Below are records; copy every line among them that contains the word "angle".

----------

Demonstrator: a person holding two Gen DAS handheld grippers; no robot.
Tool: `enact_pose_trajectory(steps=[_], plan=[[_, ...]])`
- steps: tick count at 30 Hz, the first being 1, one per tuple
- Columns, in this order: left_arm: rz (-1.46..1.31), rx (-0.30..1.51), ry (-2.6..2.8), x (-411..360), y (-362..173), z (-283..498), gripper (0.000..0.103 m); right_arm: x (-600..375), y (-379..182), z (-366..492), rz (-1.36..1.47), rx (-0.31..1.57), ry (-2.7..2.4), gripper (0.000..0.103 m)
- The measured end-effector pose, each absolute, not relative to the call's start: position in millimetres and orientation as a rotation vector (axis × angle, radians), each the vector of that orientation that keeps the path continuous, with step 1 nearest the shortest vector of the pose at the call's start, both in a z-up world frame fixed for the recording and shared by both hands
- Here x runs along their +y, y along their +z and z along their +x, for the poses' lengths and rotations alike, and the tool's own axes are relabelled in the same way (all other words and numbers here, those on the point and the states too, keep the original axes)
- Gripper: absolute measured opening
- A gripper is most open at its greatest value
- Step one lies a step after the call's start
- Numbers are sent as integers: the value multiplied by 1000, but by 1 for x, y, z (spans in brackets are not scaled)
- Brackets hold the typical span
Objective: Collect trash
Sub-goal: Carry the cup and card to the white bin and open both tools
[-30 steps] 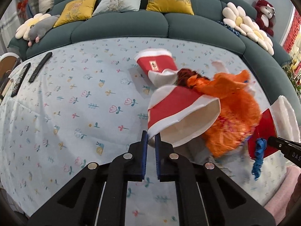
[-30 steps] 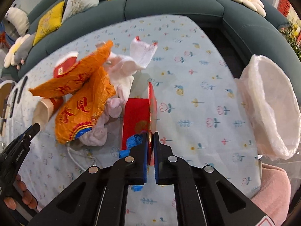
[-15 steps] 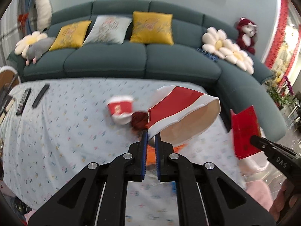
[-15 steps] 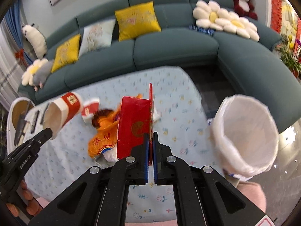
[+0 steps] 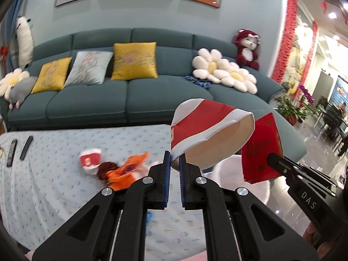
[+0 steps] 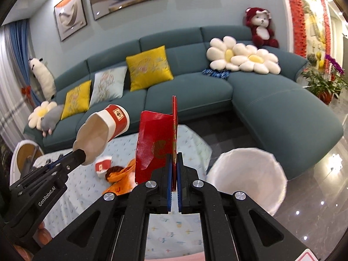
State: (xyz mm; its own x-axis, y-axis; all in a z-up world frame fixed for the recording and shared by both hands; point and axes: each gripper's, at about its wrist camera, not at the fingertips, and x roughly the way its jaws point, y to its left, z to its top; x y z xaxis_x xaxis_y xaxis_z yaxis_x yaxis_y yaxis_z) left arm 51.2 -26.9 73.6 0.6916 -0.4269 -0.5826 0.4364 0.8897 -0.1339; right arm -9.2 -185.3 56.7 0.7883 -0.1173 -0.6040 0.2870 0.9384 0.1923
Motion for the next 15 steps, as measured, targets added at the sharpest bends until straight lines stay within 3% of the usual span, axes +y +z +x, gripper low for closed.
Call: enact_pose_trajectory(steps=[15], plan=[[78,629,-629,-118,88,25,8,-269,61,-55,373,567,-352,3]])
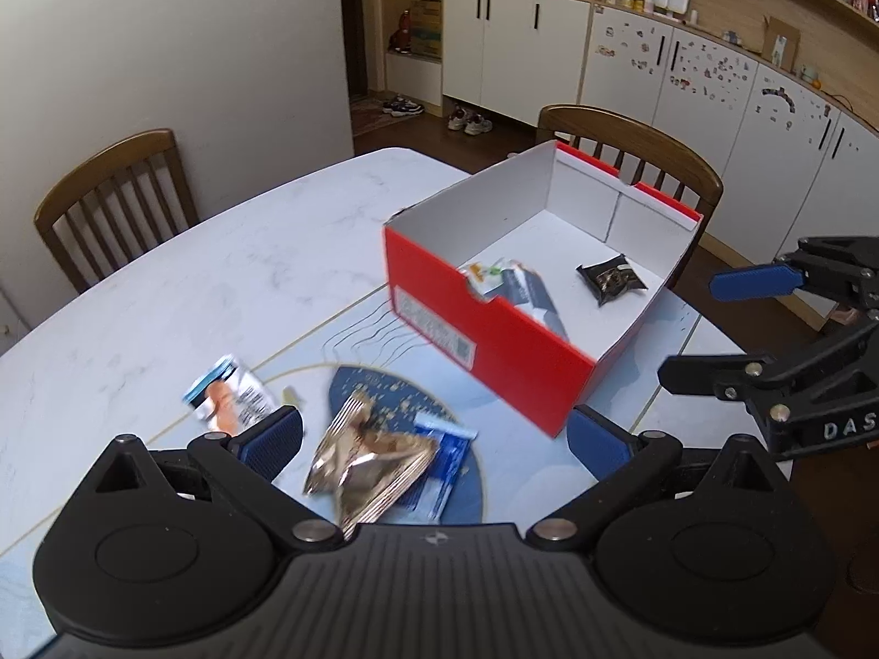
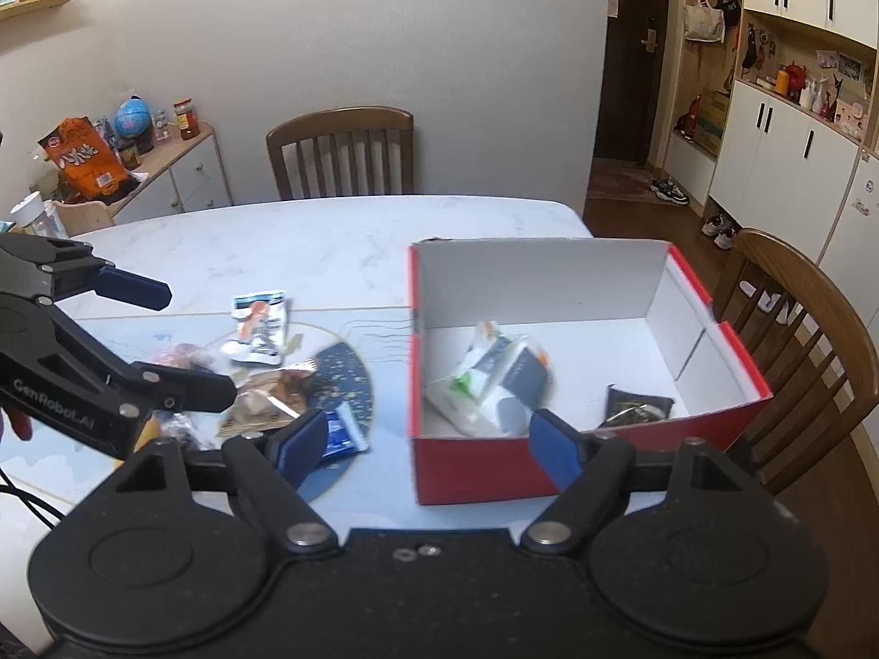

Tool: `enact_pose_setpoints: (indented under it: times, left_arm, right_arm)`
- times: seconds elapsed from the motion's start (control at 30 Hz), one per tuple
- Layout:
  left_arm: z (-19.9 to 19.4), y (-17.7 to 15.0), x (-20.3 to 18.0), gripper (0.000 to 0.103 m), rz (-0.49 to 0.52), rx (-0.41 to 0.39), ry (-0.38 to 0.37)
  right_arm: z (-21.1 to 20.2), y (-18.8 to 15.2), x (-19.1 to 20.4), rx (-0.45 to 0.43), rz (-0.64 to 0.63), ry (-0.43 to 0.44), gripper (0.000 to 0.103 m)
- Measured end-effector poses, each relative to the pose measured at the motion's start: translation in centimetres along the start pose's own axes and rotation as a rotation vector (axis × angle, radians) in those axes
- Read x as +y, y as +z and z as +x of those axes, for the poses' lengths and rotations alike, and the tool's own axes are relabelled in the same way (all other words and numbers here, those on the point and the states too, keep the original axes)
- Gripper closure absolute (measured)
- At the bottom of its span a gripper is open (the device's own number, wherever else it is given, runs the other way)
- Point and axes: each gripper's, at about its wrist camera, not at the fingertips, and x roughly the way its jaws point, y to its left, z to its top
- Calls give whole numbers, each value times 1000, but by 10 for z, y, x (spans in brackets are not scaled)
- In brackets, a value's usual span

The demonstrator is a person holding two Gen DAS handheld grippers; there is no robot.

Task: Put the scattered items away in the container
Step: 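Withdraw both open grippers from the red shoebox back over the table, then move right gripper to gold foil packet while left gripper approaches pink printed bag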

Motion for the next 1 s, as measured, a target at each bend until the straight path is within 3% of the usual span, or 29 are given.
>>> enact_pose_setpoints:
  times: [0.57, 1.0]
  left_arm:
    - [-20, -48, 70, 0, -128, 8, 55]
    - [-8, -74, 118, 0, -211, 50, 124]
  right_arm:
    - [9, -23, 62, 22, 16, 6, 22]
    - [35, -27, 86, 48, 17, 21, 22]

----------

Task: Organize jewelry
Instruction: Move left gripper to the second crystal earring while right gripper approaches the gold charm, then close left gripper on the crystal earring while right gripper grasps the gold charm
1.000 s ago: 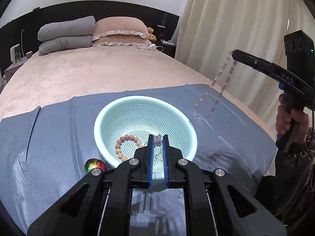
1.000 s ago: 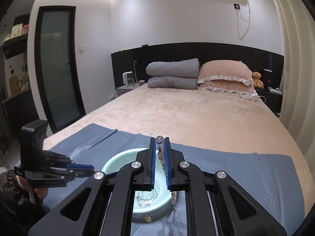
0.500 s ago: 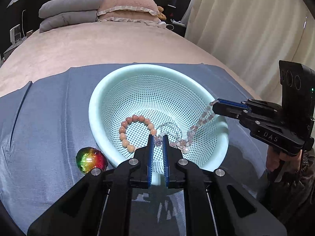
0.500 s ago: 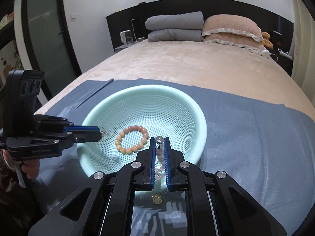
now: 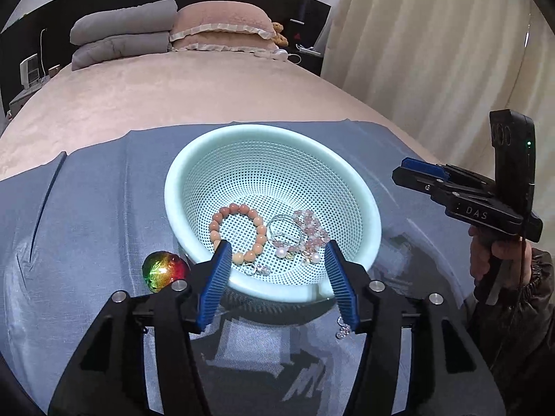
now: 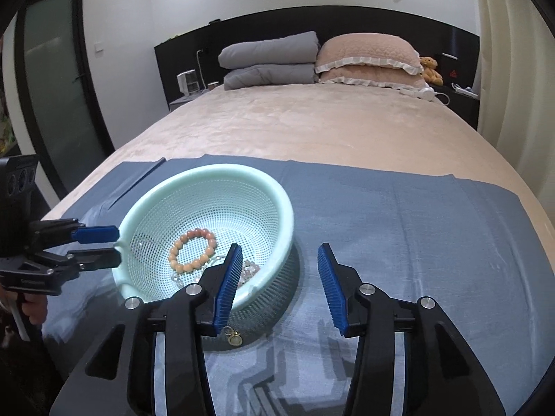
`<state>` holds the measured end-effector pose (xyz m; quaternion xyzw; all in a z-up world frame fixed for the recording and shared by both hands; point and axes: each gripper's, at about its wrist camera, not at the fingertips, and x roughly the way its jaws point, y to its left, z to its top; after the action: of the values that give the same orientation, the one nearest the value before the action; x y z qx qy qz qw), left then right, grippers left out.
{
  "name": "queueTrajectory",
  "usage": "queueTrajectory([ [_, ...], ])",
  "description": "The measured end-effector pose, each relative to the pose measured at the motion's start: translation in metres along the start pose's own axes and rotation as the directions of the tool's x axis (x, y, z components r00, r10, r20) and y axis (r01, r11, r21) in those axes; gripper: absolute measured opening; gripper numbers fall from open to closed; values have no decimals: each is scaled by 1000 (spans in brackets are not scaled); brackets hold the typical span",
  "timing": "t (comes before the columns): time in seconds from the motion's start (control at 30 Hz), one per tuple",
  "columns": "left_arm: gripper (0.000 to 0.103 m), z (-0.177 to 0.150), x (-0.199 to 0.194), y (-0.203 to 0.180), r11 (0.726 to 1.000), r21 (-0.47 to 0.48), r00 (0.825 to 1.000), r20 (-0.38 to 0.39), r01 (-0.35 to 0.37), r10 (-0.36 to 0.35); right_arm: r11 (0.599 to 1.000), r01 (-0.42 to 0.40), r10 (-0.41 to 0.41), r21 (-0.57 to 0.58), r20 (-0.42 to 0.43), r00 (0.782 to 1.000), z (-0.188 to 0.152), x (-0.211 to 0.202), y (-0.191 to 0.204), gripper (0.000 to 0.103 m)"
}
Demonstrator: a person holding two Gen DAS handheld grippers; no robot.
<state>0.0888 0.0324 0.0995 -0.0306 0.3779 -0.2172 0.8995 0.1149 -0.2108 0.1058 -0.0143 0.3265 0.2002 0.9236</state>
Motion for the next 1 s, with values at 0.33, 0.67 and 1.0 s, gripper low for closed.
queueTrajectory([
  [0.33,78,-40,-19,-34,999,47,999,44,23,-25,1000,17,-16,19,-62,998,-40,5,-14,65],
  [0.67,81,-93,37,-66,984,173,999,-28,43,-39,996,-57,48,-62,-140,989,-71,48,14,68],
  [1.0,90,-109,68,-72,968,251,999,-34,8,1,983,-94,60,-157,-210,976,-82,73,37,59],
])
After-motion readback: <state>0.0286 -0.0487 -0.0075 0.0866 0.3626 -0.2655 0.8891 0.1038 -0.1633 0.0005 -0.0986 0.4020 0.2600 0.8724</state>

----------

» **COMPLETED TASK**:
- The measured end-effector pose, each absolute, not relative to the call's start: position in millimetres and orientation as a rotation vector (axis × angle, radians), each the vector of that orientation that keeps the path continuous, with step 1 nearest the shortest vector of the pose at the call's start, both in a z-up world frame fixed for the recording and shared by both hands
- Measured end-effector poses, each relative to the pose measured at the motion's start: translation in centimetres along the start pose's own axes and rotation as a rotation vector (axis × angle, radians) in those axes

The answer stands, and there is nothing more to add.